Internalizing Symptoms
School-grade Differences in Internalizing Symptoms
Compared to younger adolescents, older adolescents reported higher rates of symptoms of anxiety, but not depression, in the early stages of the COVID-19 pandemic. The positive association between anxiety and grade aligns with the general developmental pattern, observed in studies before the pandemic, of increased internalizing symptoms with age throughout adolescence (Ghandour et al., 2019; Kessler et al., 2005; 2007b; Merikangas et al., 2010; Thapar et al., 2012). Internalizing problems during adolescence could be intensified during a period of lockdown given the disruption to normal routine and increased stress. Indeed, cross-sectional evidence suggests that awareness of COVID-19 is associated with anxiety and depression among adolescents, with girls and older adolescents at highest risk (Zhou et al., 2020). An international collaboration (Barendse et al., 2021) reported that anxiety symptoms decreased in younger but not older adolescents from before to during the first six months of the pandemic. Taken together, these studies and ours suggest that older adolescents and girls may be particularly vulnerable to anxiety symptoms during lockdown. In this study, we used grade instead of age to index development to better capture the socio-ecological environment in the educational context. For example, given that the school year in Perú had just begun when the schools were forced to close, 7th graders (regardless of age) had just started to meet schoolmates and build networks. Similarly, 11th graders (regardless of age) had particular concerns about graduation. Future research should seek to better characterize these potentially differential impacts of pandemic lockdowns across developmental stages.
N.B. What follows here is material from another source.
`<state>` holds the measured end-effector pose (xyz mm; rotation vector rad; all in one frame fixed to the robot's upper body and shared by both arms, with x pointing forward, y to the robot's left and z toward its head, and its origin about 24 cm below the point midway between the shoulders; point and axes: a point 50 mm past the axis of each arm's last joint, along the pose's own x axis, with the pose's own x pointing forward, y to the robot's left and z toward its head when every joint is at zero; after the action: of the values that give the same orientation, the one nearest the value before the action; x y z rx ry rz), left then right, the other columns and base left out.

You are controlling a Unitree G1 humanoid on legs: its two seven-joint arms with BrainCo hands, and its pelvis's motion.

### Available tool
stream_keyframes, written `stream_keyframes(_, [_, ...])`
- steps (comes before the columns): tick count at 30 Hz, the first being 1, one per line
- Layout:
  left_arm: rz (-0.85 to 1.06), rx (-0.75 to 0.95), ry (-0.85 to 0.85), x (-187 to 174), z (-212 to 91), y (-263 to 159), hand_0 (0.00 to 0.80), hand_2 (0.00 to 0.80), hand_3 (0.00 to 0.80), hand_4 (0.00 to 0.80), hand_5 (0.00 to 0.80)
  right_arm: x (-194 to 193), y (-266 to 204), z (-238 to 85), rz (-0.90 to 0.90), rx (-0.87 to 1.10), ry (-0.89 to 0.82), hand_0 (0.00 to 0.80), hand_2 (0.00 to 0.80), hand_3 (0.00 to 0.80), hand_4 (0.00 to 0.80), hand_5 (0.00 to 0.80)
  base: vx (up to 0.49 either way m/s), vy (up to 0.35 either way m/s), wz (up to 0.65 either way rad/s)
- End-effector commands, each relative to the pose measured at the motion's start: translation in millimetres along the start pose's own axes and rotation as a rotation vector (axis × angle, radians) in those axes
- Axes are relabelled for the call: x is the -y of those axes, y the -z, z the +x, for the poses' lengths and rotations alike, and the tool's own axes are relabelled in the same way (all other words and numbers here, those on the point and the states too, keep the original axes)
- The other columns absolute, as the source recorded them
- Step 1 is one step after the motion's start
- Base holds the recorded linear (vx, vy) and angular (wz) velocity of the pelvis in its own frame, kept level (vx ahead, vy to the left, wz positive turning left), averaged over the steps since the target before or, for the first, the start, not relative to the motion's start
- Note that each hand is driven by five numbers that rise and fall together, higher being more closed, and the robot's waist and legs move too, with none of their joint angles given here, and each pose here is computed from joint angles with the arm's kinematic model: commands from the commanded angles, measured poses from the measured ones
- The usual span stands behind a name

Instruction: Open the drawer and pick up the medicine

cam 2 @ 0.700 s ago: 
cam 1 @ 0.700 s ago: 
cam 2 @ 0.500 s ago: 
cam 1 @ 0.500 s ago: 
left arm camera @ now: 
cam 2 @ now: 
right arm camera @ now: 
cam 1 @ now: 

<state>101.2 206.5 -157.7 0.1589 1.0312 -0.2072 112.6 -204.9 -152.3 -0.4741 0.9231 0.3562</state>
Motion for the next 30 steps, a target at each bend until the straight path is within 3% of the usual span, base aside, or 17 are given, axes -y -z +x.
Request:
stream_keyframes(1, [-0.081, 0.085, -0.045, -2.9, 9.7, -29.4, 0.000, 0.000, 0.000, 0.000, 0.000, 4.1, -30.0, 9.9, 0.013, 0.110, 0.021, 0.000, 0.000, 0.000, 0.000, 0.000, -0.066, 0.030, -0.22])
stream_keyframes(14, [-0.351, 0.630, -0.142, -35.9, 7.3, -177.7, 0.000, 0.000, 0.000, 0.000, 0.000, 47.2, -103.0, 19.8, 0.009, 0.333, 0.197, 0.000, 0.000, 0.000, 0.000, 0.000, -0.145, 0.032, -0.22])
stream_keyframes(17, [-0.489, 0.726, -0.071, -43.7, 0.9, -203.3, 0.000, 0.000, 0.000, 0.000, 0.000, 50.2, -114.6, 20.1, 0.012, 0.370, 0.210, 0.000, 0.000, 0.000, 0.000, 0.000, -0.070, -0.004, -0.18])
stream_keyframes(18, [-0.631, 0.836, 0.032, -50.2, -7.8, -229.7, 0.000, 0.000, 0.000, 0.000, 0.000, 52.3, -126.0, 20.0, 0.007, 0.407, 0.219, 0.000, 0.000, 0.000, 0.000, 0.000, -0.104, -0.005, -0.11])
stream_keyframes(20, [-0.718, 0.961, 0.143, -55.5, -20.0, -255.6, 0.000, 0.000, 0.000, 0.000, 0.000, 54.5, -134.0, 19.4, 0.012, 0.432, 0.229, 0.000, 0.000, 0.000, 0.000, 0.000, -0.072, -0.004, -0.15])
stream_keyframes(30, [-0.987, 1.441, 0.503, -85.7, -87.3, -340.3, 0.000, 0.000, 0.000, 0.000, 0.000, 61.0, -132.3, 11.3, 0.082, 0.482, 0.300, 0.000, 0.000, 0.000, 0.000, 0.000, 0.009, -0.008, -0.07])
Although we do not have data on this sample from before the COVID-19 pandemic, at week six, symptoms of both anxiety and depression appear to be elevated. Forty percent of the sample reported moderate levels of anxiety, and an additional six percent of adolescents reported severe anxiety. One in every four students met screening criteria for a major depressive disorder. The rates of anxiety and depression in our sample were substantially higher than both the 2017 nationally representative averages from the World Health Organization (World Health Organization, 2017) and results from a 2018 survey of Peruvian adults (Hernández-Vásquez et al., 2020). However, our findings align with prevalence rates in samples of adolescents from Latin America and Perú from 2020 (United Nations Children's Fund UNICEF, 2021) and 2021 (Barendse et al., 2021).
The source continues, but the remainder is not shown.